Hi Wayne,

On Thu, 12 Jun 2025, Wayne wrote:

The decision to start talking about credits to subscribers is also rather
narrow-minded on commercial CAs and their financial relationship with
subscribers. That has no bearing on a CA's trust to relying parties, nor is
it relevant to CAs that do not operate commercially such as Let's Encrypt.

I am not sure I agree with that frame. While credits are a concept that only applies to commercial CAs, there might be other concepts that achieve the same for non-commercial CAs: A quantifiable incentive to adhere to the stipulations in CP/CPS that go beyond the BRs.

Even if for-free CAs do not find a concept that allows them to commit to a similar, quantifiable incentive, it might still be a win for the ecosystem if at least commercial CAs could make binding, incentivised commitments this way.

This would of course have to be testable and verifiable.

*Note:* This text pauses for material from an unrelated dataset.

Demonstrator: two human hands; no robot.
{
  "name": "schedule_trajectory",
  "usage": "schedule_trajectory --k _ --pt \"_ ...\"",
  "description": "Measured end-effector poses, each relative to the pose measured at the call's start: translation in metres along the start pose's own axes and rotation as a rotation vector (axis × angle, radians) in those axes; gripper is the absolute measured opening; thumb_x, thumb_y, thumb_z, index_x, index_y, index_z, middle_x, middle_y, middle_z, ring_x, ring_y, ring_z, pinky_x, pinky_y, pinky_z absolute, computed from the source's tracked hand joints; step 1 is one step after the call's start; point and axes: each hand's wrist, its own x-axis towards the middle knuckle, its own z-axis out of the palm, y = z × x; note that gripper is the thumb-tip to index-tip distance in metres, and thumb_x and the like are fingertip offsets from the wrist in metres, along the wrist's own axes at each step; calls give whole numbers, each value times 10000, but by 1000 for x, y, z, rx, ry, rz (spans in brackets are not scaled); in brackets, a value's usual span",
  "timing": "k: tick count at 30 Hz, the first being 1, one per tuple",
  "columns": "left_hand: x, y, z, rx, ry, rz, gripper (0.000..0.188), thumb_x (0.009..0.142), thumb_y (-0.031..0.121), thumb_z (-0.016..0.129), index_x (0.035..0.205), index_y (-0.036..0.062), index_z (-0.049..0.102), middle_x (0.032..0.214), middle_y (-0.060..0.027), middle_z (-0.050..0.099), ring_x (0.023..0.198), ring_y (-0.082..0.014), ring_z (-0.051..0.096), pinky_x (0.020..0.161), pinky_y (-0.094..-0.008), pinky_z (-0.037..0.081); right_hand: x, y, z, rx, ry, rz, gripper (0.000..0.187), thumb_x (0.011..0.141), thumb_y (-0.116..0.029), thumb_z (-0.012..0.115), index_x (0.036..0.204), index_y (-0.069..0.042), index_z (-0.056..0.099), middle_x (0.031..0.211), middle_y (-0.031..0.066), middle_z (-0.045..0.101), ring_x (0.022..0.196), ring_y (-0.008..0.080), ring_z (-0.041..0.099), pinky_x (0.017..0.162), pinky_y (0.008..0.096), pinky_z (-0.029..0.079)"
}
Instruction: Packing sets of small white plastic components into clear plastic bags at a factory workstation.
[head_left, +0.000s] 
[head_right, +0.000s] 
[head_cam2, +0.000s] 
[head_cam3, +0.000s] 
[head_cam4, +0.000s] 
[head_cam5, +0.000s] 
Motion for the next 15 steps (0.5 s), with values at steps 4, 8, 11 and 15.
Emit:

In order to achieve that, CAs making such commitments could also commit to disclosing any violation of the "primary" commitment, including information allowing to identify affected certificates. And in order for this to be an effective incentive, the credit would also have to be credited if the issue is reported by someone other than the subscriber.

I imagine a second set of CRLs could be offered, in principle, stating such affected certificates as revoked. This would allow for ecosystem participants to determine relevant state with current tooling, and it would even allow Relying Parties to use this second set of CRLs for their revocation checking purposes - in theory - if that is what they seek.

It is troubling that CAs do not have the confidence in their abilities to adhere to the BRs, Root Store policies and even their own intentions to the degree that they try to minimize "exposure" by minimizing additional commitments in their CP/CPS, but ... that in itself is as valid as it is regrettable. I sense we are stuck, and to move forward, we must think out of the box a little bit. Especially if the alternative is publishing errata, which is way less of an incentive not to screw up, if you ask me.